As the overall vehicle becomes more competitive; with higher performance targets and tighter packaging, reliability margins shrink. That makes robustness in supporting electronics even more critical.
A safety indicator is only trustworthy if its hardware is stable and its manufacturing consistent.
From Design to Production
For a student team operating under strict academic deadlines, the transition from CAD to validated hardware is a vulnerable phase. Safety boards cannot afford manufacturing inconsistencies or late-stage surprises.
Working with Eurocircuits allows the team to move from design to production with confidence.

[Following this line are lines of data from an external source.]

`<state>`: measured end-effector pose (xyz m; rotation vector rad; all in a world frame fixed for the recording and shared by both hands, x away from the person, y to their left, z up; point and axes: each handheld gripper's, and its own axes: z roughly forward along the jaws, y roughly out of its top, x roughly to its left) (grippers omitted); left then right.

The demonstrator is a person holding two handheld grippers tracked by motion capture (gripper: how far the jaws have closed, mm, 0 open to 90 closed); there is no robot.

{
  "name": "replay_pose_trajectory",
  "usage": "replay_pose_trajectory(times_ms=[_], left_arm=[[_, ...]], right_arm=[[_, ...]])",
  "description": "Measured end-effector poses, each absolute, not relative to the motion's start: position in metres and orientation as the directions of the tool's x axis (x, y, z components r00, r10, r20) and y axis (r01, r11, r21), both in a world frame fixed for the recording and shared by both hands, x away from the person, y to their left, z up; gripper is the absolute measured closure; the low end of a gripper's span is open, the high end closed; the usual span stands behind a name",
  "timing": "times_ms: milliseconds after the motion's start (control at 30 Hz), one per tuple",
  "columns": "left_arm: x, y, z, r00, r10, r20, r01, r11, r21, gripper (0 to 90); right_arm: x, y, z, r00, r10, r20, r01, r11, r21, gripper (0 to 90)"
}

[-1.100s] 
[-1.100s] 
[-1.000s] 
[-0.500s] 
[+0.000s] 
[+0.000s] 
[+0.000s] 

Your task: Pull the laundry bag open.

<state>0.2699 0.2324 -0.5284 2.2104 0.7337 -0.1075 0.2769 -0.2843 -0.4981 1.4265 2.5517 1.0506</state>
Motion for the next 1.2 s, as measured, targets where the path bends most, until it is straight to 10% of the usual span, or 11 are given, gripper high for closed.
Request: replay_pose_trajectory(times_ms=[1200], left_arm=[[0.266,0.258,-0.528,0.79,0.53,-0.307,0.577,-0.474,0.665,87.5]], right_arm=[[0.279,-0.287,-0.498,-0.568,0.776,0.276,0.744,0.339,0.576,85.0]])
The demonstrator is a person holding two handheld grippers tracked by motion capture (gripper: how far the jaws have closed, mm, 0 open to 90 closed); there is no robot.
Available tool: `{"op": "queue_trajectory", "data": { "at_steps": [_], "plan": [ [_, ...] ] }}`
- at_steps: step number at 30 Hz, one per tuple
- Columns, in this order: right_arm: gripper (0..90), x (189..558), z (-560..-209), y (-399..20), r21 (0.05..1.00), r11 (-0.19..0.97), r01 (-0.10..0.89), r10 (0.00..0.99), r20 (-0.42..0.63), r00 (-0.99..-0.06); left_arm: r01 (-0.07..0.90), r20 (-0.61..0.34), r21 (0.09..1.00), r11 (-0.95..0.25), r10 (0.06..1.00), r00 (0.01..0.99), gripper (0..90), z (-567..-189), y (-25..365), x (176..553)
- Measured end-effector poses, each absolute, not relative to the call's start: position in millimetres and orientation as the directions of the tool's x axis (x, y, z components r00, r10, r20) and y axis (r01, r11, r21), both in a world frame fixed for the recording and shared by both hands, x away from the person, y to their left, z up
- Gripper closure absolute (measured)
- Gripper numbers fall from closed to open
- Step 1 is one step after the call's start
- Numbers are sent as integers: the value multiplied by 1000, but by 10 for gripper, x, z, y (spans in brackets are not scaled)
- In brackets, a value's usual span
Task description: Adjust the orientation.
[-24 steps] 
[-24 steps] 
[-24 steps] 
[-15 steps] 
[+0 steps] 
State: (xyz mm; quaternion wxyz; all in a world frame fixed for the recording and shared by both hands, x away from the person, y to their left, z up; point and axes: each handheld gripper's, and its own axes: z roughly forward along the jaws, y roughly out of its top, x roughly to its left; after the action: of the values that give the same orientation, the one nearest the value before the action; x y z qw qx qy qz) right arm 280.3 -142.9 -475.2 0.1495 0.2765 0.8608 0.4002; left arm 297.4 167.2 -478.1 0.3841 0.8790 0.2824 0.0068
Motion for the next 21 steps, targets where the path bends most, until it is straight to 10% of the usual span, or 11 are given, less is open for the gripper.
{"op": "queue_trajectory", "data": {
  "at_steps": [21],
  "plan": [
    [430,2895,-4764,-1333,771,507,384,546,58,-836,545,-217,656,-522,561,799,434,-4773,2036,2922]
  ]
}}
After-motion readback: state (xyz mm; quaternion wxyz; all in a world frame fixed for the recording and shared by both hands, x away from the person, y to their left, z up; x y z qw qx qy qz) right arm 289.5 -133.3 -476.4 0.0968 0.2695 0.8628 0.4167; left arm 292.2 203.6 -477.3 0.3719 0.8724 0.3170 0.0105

Pre-production checks, clear manufacturability feedback, and predictable turnaround times reduce uncertainty in a schedule where every week matters.
The first TSAL boards of the new season did not introduce a radical concept. Instead, they represented something quieter but just as important: continuity, refinement, and trust in execution.
A Competitive Upgrade
To spectators, the TSAL is just a light. To scrutineers, it is a safety contract. To us, it has become something more: a design philosophy.
In hydrogen racing, innovation often draws attention. Yet innovation without clarity is fragile. The TSAL All-In-One PCB embodies a different kind of progress; reducing complexity, isolating safety functions and ensuring that every high-voltage state is communicated without interpretation.
Long before our car accelerates onto the track, it must first earn the right to do so. That right is decided in a quiet inspection bay, in a single glance at a blinking light.
This season, that glance will fall on a small, purpose-built PCB; the first board of our year, and perhaps the most decisive one of all.
This year’s iteration reflects HyDriven’s broader evolution. The systems are becoming more mature. The electronics cleaner. The engineering more deliberate.
In Formula Student, progress is not always about making something entirely new. Sometimes it is about making something dependable.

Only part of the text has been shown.